I implemented structured outputs for Claude that way here: https://github.com/simonw/llm-anthropic/blob/500d277e9b4bec6...
Nice to see them support it officially; however, OpenAI has officially supported this for a while but, at least historically, I have been unable to use it because it adds deterministic validation that errors on certain standard JSON Schema elements that we used. The lack of "official" support is the feature that pushed us to use Claude in the first place.
It's unclear to me that we will need "modes" for these features.
Another example: I used to think that I couldn't live without Claude Code "plan mode". Then I used Codex and asked it to write a markdown file with a todo list. A bit more typing but it works well and it's nice to be able to edit the plan directly in editor.
Agree or Disagree?
My favorite one is going through the plan interactively. It turns it into a multiple choice / option TUI and the last choose is always reprompt that section of the plan.
I had switch back to codex recently and not being able to do my planning solely in the CLI feels like the early 1900s.
To trigger the interactive mode. Do something like:
Plan a fix for:
<Problem statement>
Please walk me through any options or questions you might have interactively.
I would hope that this is not what OpenAI/Anthropic do under the hood, because otherwise, what if one of the strings needs a lot of \escapes? Is it also supposed to newer write actual newlines in strings? It's awkward.
The ideal solution would be to have some special tokens like [object_start] [object_end] and [string_start] [string_end].
I think the new feature goes on to limit which token can be output, which brings a guarantee, where the tools are a suggestion.
Structured outputs are the most underappreciated LLM feature. If you're building anything except a chatbot, it's definitely worth familiarizing yourself without them.

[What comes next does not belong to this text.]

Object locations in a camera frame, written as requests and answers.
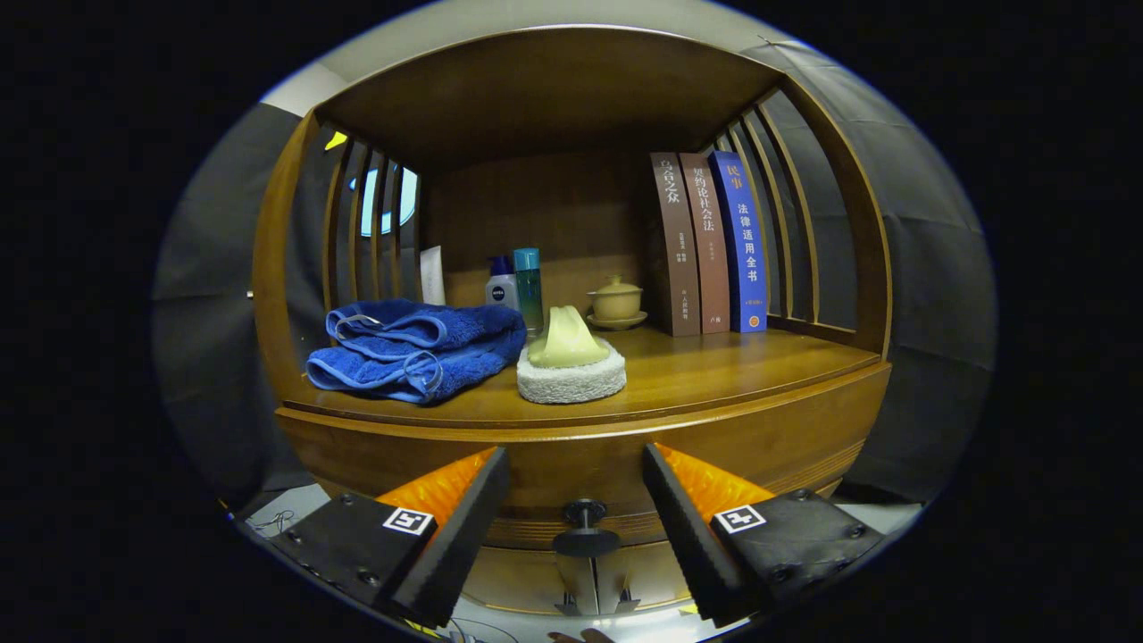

They're not too easy to use well, and there aren't that much resources on the internet explaining how to get the most out of them you can.
You could get this working very consistently with GPT-4 in mid 2023. The version before June, iirc. No JSON output, no tool calling fine tuning... just half a page of instructions and some string matching code. (Built a little AI code editing tool along these lines.)
With the tool calling RL and structured outputs, I think the main benefit is peace of mind. You know you're going down the happy path, so there's one less thing to worry about.
Reliability is the final frontier!
But also Gemini supports contrained generation which can't fail to match a schema, so why not use that instead of prompting?
In general you can break any model by using a sampler that chooses bad enough tokens sometimes. I don't think it's well studied how well different models respond to this.
Even asking for JSON (without constrained sampling) sometimes degrades output, but also even the name and order of keys can affect performance or even act as structured thinking.
At the end of the day current models have enough problems with generalization that they should establish a baseline and move from there.
IMO this was the more elegant design if you think about it: tool calling is really just structured output and structured output is tool calling. The "do not provide multiple ways of doing the same thing" philosophy.
I built a customized deep research internally earlier this year that is made up of multiple "agentic" steps, each focusing on specific information to find. And the outputs of those steps are always in json and then the input for the next step. Sure you can work you way around failures by doing retries but its just one less thing to think about if you can guarantee that the random LLM output adheres at least to some sort of structure.